Influenced by the attempts of the American right to ostracise and socially defame homosexuals, General Idea increasing explicitly shifted their own sexuality and the problems concerning AIDS research into the centre of their work, corresponding to the maxim that it is not only the personal but also intimate life that is political.

The artistic work of AA Bronson remains indebted to the ideas that were developed within this context of comprehending identity not as an individual but rather as a collective experience. From his own mourning for his lost artist friends, Bronson developed a practice in which sexuality, pleasure, and deep personal or social traumata intermingle. Shaped by introspection and intimate experiences, and beyond rationally reflected work of remembering or even sentimental glorification, he developed his own very humorous idea of a spiritual life. In Bronson’s case, this also includes collaborative relationships with younger artists, for whom he also acts as a mentor as well as absorbing their input. Bronson institutionalised this interplay of relationships within the framework of his most recent exhibition in Berlin, “Invocation of the Queer Spirits“ (2011), in the Galerie Esther Schipper, and presented it as a ‘school for young shamans’.

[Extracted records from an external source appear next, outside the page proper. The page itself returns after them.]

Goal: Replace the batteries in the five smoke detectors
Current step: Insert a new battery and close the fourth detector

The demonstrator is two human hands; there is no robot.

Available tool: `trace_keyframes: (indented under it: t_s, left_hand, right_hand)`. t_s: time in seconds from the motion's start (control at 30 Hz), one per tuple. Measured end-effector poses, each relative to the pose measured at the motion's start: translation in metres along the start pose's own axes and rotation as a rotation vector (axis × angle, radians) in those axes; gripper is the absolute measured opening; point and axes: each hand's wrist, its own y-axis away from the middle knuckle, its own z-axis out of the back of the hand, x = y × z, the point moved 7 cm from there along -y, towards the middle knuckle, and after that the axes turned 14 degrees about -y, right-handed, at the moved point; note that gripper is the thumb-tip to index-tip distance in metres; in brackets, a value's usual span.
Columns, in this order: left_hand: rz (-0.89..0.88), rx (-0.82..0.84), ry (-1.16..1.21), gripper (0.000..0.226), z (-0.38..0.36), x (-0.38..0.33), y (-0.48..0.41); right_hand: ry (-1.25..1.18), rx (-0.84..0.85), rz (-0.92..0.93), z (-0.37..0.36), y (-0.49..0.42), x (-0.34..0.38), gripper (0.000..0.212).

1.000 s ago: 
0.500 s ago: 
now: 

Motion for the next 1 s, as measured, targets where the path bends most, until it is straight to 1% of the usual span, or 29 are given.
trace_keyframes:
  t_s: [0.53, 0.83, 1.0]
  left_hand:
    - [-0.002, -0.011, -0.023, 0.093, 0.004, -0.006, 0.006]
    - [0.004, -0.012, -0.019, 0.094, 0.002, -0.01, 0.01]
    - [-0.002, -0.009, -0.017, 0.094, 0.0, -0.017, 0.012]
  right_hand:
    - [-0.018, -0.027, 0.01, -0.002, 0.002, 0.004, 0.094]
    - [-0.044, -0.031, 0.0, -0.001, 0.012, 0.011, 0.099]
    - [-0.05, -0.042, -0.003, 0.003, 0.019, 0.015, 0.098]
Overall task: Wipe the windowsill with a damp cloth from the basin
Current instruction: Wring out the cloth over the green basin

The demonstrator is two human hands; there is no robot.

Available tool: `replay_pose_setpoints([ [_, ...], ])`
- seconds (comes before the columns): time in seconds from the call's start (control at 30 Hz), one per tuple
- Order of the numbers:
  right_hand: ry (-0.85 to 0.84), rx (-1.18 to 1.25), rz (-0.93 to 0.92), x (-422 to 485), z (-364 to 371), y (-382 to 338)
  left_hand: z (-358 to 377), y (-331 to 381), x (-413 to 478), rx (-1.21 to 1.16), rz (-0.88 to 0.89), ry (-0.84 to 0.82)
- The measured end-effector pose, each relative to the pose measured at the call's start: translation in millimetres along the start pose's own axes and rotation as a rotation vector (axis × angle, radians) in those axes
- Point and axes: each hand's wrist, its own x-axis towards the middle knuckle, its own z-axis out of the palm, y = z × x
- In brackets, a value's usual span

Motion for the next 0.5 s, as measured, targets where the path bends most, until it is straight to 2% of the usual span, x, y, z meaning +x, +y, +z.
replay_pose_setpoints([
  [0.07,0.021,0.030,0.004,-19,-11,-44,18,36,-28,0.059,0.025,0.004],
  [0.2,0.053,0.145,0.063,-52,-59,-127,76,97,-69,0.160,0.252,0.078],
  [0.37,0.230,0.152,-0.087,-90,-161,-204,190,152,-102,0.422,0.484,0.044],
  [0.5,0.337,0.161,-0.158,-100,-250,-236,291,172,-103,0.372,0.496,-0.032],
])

The gay spirits that were invoked here were not supposed to grant salvation, but rather to mark a path linking the physically tangible world with the inconceivable world, and in the end address the dissolution of the dichotomy of body and spirit. In the physical act of love he finds an analogy to the performative and sexual aspects of rituals, and parallel to this how the invocation of gay spirits causes this to appear. With the image of spirits as powerless apparitions, the artist makes reference to symbolic, physical or social exclusion, in reference to illness, weakness, but also due to sexual orientation. To this extent, his examination of sexuality cannot be reduced to a metaphor; it rather trades in the summons to celebrate sexual pleasure as a positive and potentially liberating force, and ultimately of social justice.